The enduring, influential goofball glory of Gilda Radner

There might not have been much of an edge to Gilda Radner’s comedy, but, dear god, was there ever a charge. During her five blindingly brilliant seasons at “Saturday Night Live,” she was 20,000 megawatts of pure comedic energy. Whether delivering dubious consumer-affairs reports as the brazen, bizarrely digressive Roseanne Roseannadanna or literally bouncing off the walls as the bored-to-madness adolescent Judy Miller, Radner filled millions of living rooms with riotous laughter, bringing joy to a country crawling out from under the double-whammy hangovers of Vietnam and Watergate and inspiring a multitude of funny young women to unleash their inner goofball.

Though Radner’s influence on two generations (and counting) of comedic performers is undeniable, she’s been gone for so long now — 29 years — it feels as though we’ve lost touch with the flesh-and-blood human being behind these iconic characters. 

This makes Lisa D’Apolito’s new documentary, “Love, Gilda,” which opens in theaters on September 21, something of a blessed event.
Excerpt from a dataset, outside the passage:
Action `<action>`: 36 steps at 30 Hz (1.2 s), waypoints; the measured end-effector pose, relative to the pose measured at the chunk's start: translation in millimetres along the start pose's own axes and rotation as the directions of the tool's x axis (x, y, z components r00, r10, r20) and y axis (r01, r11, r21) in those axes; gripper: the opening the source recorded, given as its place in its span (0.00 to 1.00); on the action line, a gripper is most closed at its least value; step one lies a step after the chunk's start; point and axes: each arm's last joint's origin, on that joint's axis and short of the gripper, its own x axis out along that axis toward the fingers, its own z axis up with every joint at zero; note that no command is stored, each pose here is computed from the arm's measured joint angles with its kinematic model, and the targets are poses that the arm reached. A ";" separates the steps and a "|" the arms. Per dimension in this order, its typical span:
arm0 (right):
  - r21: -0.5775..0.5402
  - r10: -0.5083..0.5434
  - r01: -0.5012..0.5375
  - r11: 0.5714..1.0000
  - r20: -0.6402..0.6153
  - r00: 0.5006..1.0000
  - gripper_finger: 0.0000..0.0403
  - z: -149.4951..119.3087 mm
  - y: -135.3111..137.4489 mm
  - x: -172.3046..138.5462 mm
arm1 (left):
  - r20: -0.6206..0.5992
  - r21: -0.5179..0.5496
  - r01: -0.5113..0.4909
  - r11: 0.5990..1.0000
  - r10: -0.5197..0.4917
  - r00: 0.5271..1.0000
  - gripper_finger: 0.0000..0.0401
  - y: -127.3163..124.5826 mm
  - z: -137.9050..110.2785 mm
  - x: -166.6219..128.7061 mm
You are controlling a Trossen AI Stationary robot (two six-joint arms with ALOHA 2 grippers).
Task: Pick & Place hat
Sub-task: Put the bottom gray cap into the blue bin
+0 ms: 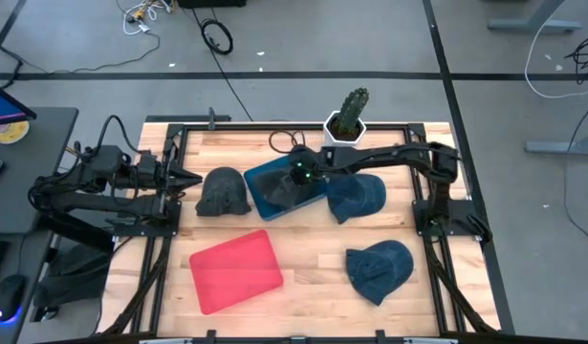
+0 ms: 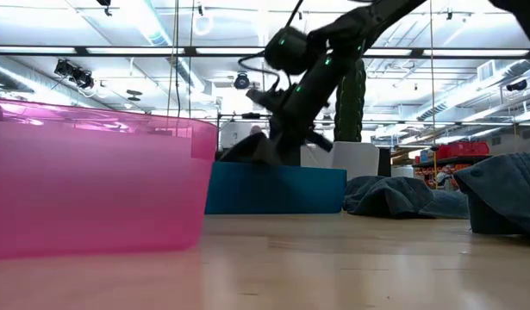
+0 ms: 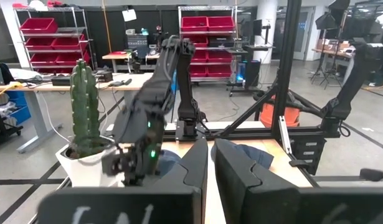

Here’s Radner in her own words via never-before-released journal entries (written and recorded), skipping about in vintage family home movies and trying like hell to find the light side of ovarian cancer in painfully intimate videos chronicling her arduous chemotherapy regimen. 

For 88 minutes, she’s with us again, and within that too-brief run time — which also includes interviews with contemporaries (Chevy Chase, Martin Short, Paul Shaffer) and next-gen greats (Amy Poehler, Melissa McCarthy, Maya Rudolph) — we’re reminded how profoundly she altered the comedy landscape.

Gilda Radner was born in 1946 to Herman and Henrietta Radner; Herman was the successful operator of Detroit's Seville Hotel, which made for a financially comfortable childhood. Her upbringing was not without tragedy, however; when she was 14, Herman died of brain cancer. Radner also struggled with overeating, which so alarmed her mother that she placed her 10-year-old daughter on Dexedrine (thus kicking off a lifelong battle with eating disorders). Radner’s weight caused her to get bullied at school, which prompted her nanny, Elizabeth Gillies (affectionately known as “Dibby”), to encourage her to develop a sense of humor, reasoning that she could preempt the bullying if she made her tormentors laugh. 

It worked. 

Years later, Radner based her elderly character, Emily Litella, on Dibby. Radner put in three years at the University of Michigan before fleeing north with her artist boyfriend, Jeffrey Rubinoff, to Toronto, where, in 1972, she made her legit theater debut in a now-legendary production of "Godspell" featuring an abundance of up-and-coming comedic talent (Martin Short, Eugene Levy, Andrea Martin, Dave Thomas and Paul Shaffer). 

She bewitched everyone in the show. 

According to Short, “Everybody wanted to get to know her. When she left rehearsals, people wanted to know who she was meeting, where she was going.” At aftershow parties, Radner dazzled her castmates with her ceaselessly inventive improvisation skills. It quickly became clear she wasn’t just hanging with the best; she was outclassing them.

Stardom beckoned in New York City, and Radner answered its call by joining the “National Lampoon Radio Hour” in 1974. This brought Radner to the attention of producer Lorne Michaels, who poached her and two other cast members (John Belushi and Chevy Chase) for his live, late-night comedy experiment “NBC’s Saturday Night” (rechristened “Saturday Night Live” in 1977). Gilda Radner was a household name before the end of the first season.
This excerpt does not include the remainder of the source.